-- What the exercise asks --
Say how many lines of the listing below hold the word "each". Give only that number.

-- Source data --
◆ ◆ ◆ ◆ ◆ ◆ ◆
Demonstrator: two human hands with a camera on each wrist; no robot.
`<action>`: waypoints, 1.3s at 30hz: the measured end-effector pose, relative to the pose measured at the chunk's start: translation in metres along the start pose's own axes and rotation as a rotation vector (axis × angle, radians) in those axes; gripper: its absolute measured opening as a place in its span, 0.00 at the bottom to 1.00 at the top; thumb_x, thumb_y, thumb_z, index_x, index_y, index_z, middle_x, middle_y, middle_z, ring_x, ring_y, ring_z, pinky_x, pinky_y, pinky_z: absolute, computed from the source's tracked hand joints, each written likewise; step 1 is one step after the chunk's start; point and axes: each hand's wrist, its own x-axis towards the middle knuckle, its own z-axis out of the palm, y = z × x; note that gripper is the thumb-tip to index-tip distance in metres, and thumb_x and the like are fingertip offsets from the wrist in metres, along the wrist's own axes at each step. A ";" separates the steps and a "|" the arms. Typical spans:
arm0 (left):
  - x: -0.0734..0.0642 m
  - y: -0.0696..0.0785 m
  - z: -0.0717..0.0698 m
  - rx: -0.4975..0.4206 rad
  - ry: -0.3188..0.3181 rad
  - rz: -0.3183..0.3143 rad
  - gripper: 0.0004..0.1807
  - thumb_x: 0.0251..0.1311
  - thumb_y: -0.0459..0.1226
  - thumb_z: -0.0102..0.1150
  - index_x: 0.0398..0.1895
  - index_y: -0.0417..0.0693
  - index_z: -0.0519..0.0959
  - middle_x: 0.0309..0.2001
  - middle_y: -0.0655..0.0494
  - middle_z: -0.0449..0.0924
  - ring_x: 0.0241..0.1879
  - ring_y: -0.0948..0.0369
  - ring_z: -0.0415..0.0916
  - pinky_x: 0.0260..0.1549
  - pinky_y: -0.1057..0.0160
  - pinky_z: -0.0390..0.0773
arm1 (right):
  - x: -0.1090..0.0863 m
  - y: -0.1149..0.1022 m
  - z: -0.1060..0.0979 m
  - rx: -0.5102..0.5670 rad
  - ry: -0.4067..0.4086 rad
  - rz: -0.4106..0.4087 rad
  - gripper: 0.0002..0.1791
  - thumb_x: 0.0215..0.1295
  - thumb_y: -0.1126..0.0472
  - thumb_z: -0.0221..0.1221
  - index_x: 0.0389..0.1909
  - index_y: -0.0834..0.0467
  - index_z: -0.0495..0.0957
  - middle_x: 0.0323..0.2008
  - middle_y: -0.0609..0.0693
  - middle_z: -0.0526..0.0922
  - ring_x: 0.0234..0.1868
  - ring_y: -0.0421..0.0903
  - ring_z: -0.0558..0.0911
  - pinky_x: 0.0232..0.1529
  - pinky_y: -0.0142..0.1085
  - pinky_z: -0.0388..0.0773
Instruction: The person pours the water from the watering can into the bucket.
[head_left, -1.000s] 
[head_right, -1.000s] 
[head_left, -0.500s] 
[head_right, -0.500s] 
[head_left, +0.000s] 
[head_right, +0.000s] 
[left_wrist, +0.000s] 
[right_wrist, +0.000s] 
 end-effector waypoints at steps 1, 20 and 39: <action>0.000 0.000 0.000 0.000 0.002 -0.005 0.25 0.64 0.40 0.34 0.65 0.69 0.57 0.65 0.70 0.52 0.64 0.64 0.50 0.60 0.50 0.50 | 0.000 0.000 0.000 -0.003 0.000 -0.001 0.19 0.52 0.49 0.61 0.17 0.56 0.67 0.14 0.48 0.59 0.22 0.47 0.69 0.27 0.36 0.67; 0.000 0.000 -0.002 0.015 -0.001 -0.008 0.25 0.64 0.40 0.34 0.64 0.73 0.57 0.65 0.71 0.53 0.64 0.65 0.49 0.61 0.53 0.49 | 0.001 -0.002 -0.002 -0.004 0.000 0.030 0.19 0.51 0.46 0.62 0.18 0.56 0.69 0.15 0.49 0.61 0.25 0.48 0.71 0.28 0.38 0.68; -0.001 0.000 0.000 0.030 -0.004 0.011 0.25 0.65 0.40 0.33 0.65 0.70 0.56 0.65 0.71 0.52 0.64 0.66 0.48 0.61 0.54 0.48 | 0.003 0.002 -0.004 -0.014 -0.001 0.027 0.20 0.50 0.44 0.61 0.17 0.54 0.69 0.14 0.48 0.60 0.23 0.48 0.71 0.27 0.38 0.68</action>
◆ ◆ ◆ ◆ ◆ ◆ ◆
-- Solved problem --
2